Variant alleles in the promoter segment of the MBL2 gene have been associated with lower levels of MBL, which plays an important role in the phagocytosis of microorganisms and has a function similar to C1q. SLE patients, who are homozygous for MBL allele variants also have a significantly greater risk of developing infections such as pneumococcal pneumonia. It has been shown that the annual incidence of infections requiring admission to a hospital is four times greater in these patients than in those who are heterozygous for variant alleles or homozygous for the normal allele.20,21

With the purpose of examining the proposed role of MBL deficiency in SLE, we studied a group of patients treated in the Rheumatology Outpatient Clinic of the UANL University Hospital. The association of MBL locus haplotypes with disease activity and past history of infection was studied in these patients. These patients reside mainly in the states of Nuevo León, Coahuila, Tamaulipas, San Luis Potosi, Zacatecas, and Veracruz, and only those who signed the informed consent form approved by the UANL-UH ethics committee participated.

Objectives

To determine the prevalence of MBL2 locus haplotypes and the possible (causal) associations between MBL2 locus haplotypes and SLE determining genetic equilibrium for specific genotypes in both groups of study.
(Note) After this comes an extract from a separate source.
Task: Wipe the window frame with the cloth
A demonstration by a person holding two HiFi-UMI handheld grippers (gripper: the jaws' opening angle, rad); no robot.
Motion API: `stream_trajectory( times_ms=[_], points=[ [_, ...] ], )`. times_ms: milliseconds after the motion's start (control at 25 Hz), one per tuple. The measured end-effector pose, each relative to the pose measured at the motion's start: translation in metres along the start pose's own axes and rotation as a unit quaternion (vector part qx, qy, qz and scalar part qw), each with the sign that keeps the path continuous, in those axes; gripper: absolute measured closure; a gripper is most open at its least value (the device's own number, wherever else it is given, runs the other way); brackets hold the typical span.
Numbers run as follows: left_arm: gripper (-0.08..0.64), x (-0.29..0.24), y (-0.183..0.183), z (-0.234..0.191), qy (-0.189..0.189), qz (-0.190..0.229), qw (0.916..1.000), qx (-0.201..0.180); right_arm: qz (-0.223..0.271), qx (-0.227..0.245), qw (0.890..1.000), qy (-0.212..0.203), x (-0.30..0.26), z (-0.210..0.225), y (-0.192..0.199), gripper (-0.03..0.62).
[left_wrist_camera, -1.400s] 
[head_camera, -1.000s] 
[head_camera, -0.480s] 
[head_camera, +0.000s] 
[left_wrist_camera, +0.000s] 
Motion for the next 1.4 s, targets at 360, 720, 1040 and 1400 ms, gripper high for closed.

Material and methodsPopulation

Patients were recruited during the period from January to July 2007. Both groups were selected consecutively by convenience, controls were purposively searched for.
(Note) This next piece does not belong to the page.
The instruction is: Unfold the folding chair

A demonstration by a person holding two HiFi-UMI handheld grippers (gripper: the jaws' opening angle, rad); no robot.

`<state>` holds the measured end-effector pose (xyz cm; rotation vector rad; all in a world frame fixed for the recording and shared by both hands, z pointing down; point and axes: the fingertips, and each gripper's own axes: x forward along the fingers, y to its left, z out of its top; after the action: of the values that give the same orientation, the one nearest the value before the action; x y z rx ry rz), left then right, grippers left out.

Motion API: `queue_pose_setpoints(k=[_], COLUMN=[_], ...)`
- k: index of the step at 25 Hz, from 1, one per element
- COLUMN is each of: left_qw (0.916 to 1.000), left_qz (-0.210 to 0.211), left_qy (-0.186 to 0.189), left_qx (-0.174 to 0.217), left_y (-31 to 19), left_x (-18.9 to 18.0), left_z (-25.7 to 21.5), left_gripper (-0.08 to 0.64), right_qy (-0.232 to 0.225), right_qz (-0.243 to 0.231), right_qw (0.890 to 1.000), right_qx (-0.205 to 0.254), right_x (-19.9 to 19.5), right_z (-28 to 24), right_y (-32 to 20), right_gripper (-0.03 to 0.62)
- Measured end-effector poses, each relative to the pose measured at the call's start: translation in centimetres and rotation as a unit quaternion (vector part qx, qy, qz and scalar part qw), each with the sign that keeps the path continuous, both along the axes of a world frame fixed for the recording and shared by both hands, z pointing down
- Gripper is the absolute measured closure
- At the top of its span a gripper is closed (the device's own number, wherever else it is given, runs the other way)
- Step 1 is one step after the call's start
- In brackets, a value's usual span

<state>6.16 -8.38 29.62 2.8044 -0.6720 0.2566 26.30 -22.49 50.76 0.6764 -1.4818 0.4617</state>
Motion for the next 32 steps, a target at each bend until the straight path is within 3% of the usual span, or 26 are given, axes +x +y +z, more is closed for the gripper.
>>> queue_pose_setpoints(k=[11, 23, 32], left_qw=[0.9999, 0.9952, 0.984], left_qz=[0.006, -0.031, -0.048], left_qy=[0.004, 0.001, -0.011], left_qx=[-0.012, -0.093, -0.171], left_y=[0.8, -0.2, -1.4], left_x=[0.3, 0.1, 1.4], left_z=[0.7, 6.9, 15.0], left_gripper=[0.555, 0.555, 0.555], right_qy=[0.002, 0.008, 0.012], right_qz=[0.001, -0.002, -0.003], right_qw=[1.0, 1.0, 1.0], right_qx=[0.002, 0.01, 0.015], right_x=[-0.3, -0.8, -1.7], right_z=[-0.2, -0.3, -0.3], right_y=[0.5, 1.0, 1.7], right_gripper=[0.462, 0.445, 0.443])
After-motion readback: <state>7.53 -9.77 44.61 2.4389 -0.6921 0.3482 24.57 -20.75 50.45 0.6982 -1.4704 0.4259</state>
The patient population consisted of people seen at the UANL-UH Rheumatology Outpatient Clinic and at a private rheumatology practice. Inclusion criteria were both sexes, older than 16 years, diagnosis of SLE was established as four or more of the criteria proposed in 1982 and revised in 1997 by the American College of Rheumatology (ACR)22 for the classification of SLE. Patients with other concomitant autoimmune diseases or undifferentiated connective tissue disease, and those who did not agree to sign the informed consent form were excluded.
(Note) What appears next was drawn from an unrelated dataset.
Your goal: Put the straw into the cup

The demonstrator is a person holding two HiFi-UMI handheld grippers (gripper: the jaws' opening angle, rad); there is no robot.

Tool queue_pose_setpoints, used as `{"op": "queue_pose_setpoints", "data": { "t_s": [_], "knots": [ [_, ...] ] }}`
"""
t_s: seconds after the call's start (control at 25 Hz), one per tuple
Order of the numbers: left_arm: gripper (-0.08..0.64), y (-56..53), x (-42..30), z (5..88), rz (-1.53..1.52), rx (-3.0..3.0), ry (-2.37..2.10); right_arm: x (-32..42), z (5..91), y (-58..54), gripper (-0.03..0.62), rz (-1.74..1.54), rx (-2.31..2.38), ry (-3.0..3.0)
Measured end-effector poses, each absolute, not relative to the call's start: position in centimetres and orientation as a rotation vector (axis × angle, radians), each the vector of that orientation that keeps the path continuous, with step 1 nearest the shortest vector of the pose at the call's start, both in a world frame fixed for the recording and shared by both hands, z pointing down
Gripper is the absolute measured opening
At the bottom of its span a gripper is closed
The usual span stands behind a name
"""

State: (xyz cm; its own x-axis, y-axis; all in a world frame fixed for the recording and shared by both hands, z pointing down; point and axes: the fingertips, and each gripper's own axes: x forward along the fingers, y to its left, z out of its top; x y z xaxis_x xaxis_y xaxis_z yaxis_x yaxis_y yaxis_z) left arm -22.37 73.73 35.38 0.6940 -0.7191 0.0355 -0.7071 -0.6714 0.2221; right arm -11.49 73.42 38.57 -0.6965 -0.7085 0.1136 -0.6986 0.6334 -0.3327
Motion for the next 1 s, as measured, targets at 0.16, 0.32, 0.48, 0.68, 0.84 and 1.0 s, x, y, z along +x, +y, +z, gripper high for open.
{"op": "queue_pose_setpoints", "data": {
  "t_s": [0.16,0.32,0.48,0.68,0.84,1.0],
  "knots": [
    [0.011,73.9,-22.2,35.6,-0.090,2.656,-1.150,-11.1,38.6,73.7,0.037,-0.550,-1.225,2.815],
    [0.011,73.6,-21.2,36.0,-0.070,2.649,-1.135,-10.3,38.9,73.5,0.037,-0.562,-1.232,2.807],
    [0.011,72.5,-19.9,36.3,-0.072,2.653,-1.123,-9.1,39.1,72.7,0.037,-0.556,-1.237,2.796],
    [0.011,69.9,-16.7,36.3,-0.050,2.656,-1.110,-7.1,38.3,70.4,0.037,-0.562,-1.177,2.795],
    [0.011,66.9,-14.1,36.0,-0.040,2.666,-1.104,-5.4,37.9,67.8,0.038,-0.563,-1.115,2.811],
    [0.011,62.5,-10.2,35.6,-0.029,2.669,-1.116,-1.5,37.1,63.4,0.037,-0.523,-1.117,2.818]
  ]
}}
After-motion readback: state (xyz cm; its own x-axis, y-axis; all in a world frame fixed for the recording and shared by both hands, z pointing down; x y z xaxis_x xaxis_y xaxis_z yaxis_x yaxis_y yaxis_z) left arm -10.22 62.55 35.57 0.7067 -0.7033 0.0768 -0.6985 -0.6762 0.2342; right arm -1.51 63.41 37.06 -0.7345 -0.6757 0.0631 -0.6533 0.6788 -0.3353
Inclusion criteria for controls included both sexes, older than 16 years, clinically healthy who agreed to sign the informed consent. These were hospital staff, medical students and healthy women in normal puerperium from the obstetrics ward; all accepted to voluntarily collaborate in the study.

Demographic and clinical data were obtained retrospectively form clinical records, and criteria for data recollection was standard for all patients.

Methodology

Rheumatology specialists from the outpatient clinic of the University Hospital were in charge of examining the patients and performed the Mexican SLE Disease Activity Index (MEX-SLEDAI).23 From the applied questionnaires, the number of infections in the last 6 months was collected.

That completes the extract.